ABOUT THIS TASK: Beginning at the line containing "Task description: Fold", repeat each line below exactly up to and including the line containing "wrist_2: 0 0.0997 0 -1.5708". Do not repeat the pictures.

▶

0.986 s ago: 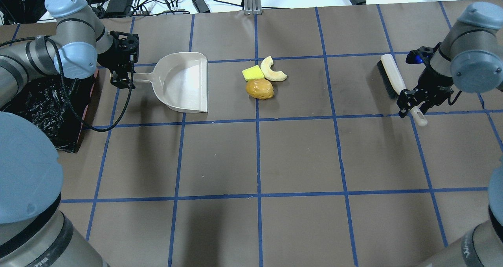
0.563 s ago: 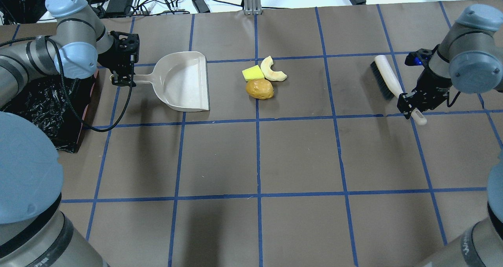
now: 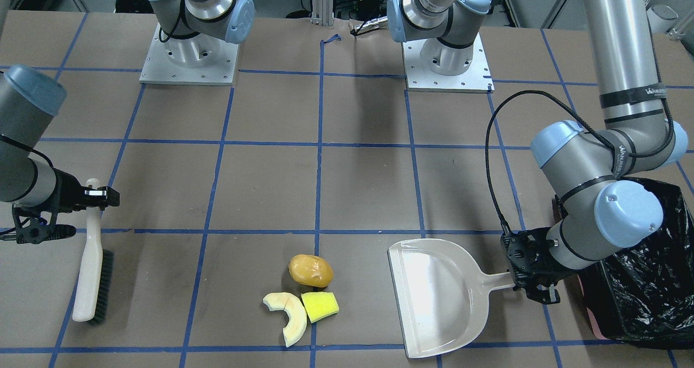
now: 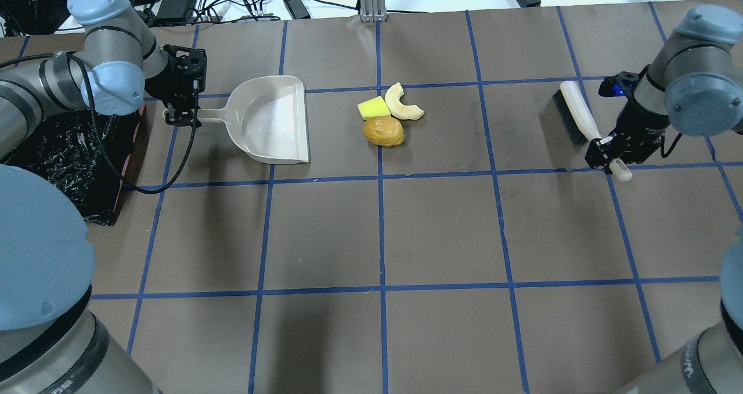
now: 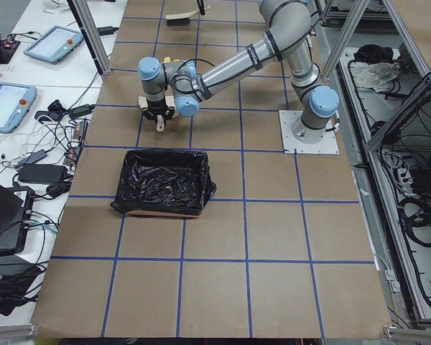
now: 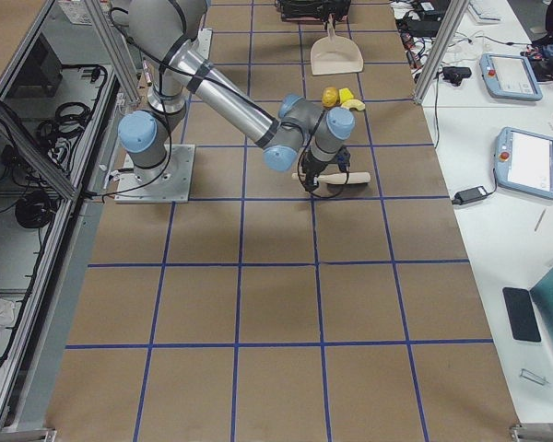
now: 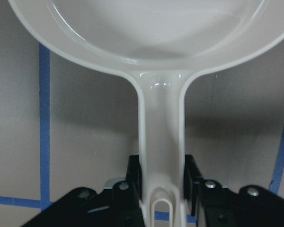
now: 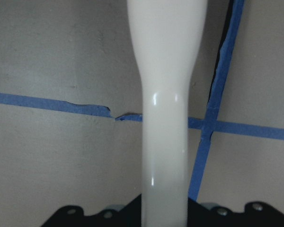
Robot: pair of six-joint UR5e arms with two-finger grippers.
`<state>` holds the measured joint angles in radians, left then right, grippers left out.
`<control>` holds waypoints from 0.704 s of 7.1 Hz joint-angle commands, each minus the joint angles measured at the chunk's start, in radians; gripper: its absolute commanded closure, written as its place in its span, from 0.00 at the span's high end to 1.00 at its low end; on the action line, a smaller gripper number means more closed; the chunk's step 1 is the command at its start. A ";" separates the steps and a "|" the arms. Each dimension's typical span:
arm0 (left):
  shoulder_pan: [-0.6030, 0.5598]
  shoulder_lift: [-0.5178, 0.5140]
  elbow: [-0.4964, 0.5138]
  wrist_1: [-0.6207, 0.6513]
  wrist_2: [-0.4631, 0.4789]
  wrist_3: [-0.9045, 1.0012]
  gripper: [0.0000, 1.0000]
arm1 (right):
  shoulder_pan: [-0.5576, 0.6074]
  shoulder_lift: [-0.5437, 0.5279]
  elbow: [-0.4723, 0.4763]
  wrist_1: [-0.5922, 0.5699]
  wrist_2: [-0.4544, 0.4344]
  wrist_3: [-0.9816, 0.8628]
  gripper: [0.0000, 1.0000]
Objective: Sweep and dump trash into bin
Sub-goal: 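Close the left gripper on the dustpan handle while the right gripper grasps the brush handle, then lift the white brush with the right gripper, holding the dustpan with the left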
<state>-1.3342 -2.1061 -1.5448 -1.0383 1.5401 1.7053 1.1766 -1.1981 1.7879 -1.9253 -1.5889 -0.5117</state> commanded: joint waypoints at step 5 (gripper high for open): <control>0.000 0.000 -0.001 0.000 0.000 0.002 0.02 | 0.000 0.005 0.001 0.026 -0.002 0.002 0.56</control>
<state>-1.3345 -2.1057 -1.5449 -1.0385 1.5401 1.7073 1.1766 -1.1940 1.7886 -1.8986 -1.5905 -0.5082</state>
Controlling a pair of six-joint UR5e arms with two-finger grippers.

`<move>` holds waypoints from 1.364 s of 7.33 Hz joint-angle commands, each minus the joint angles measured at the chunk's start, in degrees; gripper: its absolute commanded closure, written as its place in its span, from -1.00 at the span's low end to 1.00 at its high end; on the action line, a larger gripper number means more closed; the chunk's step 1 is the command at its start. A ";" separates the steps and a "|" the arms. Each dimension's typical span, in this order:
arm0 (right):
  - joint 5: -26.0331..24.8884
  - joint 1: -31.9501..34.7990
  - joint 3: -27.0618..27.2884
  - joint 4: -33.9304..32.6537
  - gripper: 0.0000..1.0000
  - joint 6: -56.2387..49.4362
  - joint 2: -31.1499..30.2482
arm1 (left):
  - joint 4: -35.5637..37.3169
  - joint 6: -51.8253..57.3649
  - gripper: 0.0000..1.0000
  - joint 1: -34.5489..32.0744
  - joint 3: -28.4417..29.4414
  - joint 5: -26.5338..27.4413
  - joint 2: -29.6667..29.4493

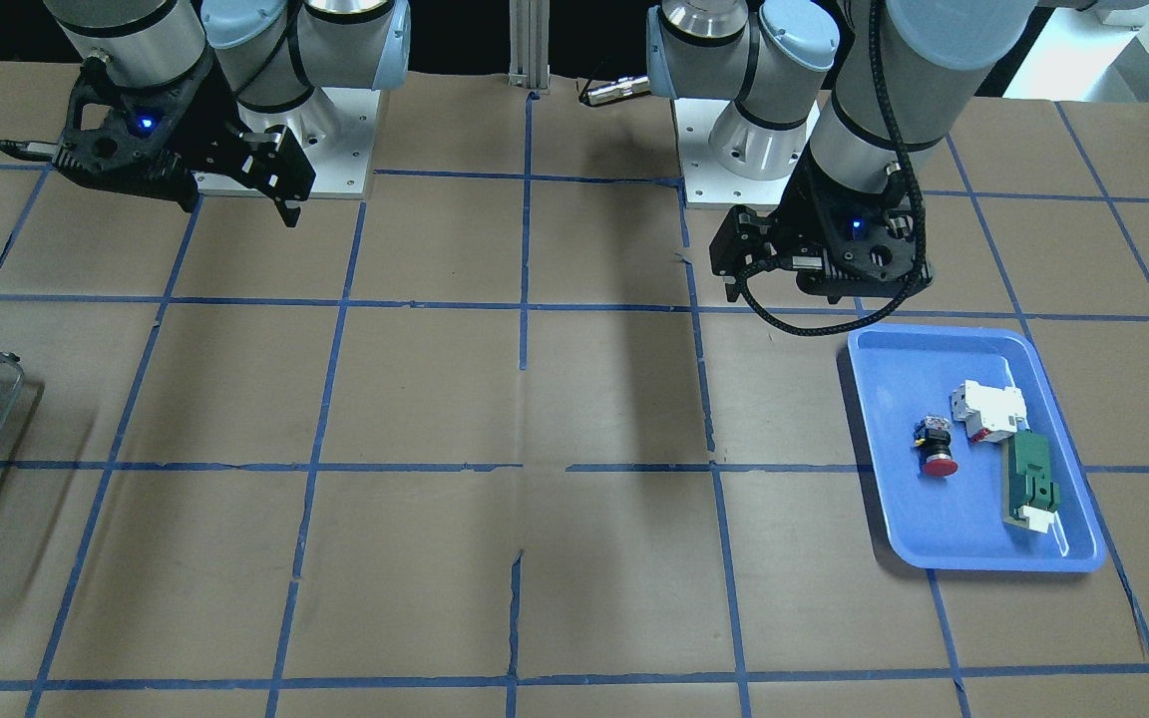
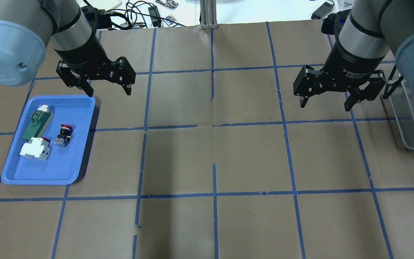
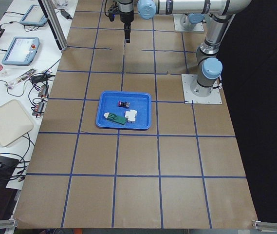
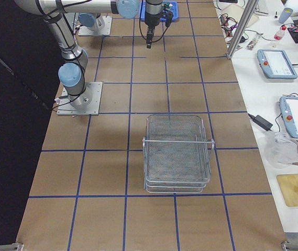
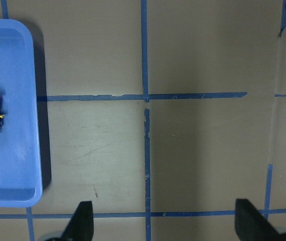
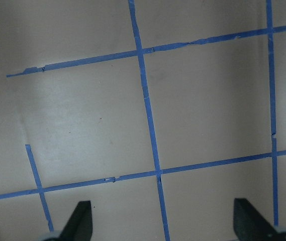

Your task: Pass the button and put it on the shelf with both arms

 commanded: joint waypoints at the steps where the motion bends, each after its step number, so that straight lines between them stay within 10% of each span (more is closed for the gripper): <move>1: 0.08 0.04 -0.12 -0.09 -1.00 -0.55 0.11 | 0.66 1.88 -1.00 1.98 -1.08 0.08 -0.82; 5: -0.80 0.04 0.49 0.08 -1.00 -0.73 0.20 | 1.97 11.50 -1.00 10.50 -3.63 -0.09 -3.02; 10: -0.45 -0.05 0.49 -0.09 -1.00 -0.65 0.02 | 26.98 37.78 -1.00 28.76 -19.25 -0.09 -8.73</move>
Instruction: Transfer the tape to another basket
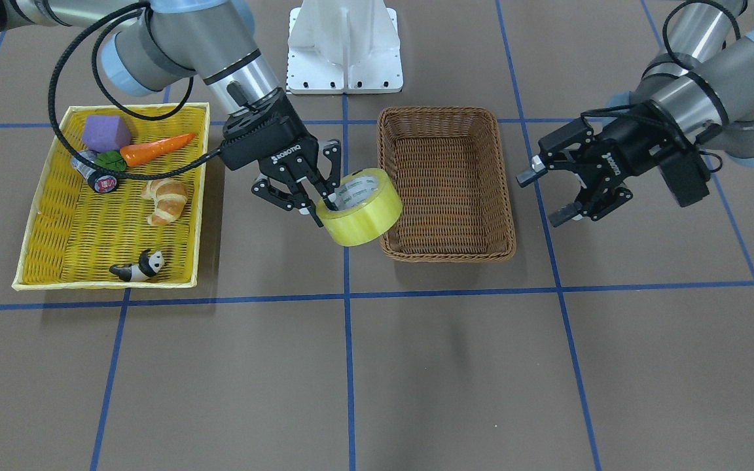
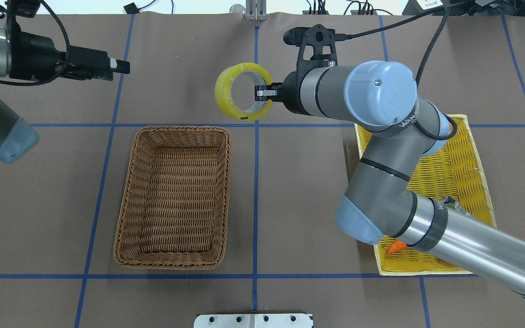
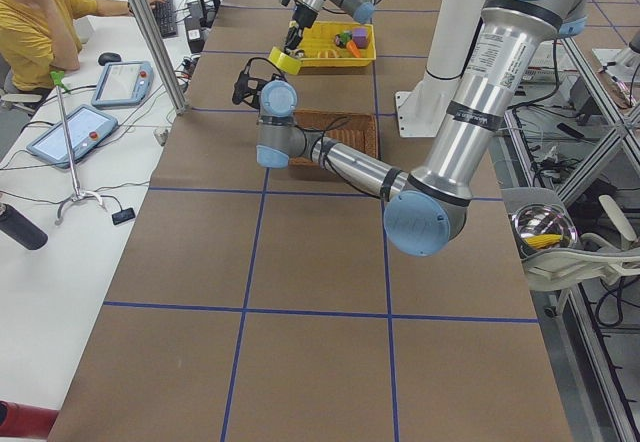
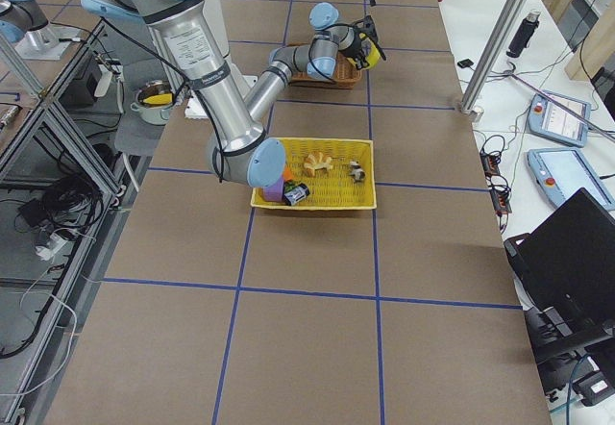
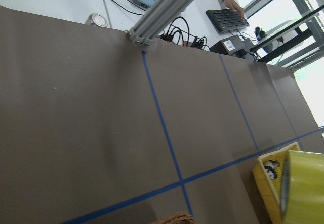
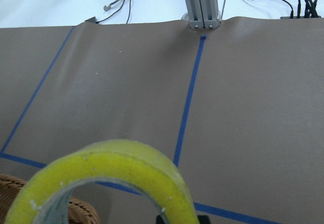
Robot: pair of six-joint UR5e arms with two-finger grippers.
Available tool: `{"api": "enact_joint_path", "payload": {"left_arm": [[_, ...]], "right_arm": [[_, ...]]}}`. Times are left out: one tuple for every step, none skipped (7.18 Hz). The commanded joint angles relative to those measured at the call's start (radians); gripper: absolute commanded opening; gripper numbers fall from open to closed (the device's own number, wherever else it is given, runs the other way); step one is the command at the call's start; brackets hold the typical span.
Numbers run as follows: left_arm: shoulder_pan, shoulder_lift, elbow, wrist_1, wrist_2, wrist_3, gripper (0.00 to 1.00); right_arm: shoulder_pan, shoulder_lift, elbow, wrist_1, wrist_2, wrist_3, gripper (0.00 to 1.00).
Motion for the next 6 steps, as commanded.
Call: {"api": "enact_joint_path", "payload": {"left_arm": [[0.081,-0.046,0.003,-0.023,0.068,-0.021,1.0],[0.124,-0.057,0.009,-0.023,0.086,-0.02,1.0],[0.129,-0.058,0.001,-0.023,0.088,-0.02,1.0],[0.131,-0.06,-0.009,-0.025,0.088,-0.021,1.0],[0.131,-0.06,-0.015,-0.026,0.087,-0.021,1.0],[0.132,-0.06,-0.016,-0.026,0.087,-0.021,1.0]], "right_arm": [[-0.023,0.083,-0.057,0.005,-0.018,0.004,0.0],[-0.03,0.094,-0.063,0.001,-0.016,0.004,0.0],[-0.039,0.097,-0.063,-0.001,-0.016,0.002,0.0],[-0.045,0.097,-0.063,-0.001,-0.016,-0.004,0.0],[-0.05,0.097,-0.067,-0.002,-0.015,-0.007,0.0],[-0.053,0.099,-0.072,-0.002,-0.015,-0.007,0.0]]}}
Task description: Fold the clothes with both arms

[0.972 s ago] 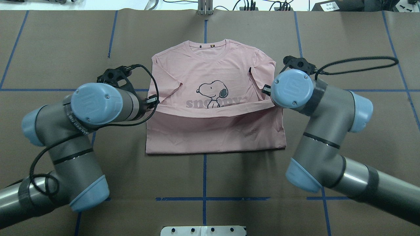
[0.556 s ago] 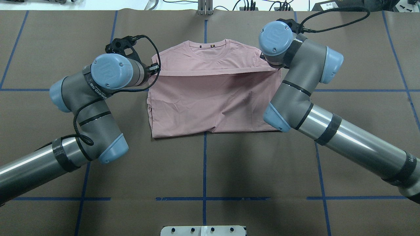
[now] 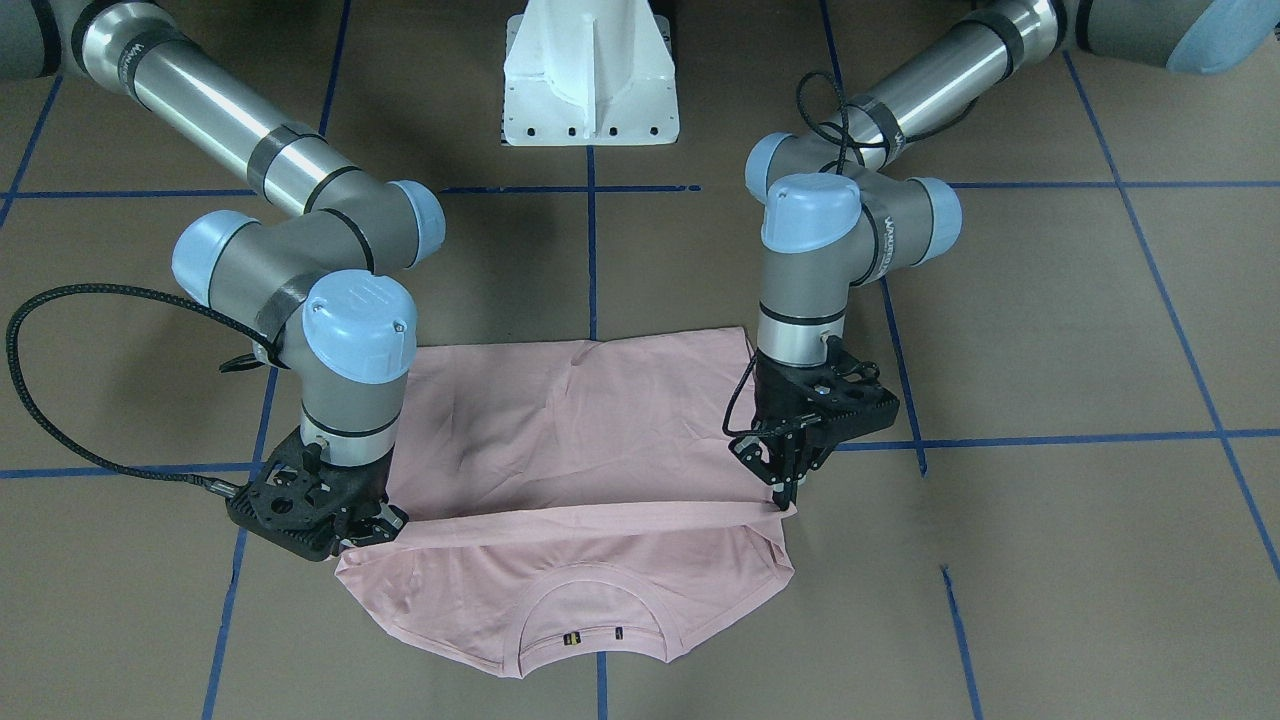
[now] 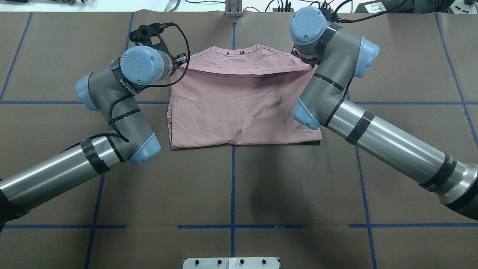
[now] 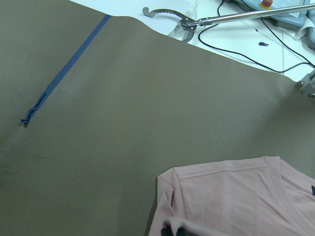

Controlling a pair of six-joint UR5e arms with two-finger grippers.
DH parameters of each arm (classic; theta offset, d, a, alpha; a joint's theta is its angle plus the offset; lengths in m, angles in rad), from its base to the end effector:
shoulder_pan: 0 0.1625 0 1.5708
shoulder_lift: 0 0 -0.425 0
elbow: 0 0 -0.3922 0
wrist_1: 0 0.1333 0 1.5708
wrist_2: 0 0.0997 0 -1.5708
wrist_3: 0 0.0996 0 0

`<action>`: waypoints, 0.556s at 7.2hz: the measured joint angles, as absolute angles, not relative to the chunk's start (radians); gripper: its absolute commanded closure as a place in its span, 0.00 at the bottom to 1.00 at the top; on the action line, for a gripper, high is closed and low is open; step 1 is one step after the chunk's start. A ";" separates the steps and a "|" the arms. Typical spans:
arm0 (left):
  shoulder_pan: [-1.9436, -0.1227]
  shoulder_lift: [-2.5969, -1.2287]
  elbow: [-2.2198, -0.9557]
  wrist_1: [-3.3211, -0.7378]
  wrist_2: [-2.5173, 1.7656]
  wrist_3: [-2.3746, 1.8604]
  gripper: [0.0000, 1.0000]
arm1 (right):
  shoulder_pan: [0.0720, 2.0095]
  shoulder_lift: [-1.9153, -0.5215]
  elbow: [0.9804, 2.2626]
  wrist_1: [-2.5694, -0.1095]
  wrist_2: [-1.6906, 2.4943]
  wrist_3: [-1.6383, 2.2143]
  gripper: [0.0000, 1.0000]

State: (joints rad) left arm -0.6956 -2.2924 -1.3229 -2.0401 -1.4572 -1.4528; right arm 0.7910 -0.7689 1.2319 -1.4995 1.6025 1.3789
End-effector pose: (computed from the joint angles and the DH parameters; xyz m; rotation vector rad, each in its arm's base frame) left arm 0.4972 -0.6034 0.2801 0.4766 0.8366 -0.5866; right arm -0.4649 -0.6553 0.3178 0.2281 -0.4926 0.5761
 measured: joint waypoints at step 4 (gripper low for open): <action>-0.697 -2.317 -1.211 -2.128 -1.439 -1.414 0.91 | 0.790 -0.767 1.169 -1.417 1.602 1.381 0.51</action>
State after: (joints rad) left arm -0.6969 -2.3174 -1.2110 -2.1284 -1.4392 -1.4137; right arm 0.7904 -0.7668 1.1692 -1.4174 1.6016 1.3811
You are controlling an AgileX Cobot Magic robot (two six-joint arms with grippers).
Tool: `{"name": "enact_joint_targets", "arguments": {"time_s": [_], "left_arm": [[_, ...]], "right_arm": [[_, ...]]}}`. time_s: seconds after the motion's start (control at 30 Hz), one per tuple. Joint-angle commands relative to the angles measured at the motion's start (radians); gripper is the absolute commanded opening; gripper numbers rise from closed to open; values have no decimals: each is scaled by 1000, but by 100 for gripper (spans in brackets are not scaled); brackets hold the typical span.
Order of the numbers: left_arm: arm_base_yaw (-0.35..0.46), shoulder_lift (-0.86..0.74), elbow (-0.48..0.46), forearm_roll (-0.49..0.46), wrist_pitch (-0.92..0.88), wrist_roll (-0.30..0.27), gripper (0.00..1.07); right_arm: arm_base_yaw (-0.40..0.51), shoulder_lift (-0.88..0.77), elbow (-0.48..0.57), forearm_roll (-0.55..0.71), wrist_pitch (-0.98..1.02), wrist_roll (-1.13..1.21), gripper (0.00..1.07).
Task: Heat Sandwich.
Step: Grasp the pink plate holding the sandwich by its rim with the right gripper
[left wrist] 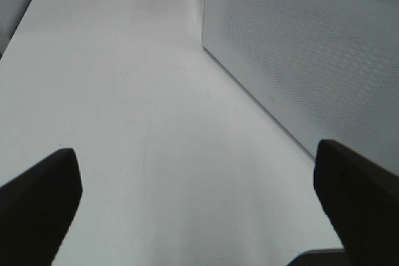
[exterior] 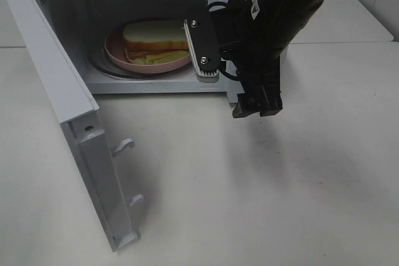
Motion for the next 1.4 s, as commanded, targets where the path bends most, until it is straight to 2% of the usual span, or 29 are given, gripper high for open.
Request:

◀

FINISHED EXERCISE:
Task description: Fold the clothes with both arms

[0.972 s ago] 
[0.556 s ago] 
[now] 
[now] 
[now] 

Controlling a pair of six-joint UR5e arms with two-finger grippers.
DH parameters of each arm (classic; theta offset, d, a, alpha; a joint's theta is its angle plus the offset; lengths in m, angles in rad), from its base to the end effector:
shoulder_pan: 0 0.1625 0 1.5708
shoulder_lift: 0 0 -0.425 0
elbow: 0 0 -0.3922 0
wrist_1: 0 0.1333 0 1.5708
wrist_2: 0 0.0997 0 -1.5708

There is nothing more to the exercise.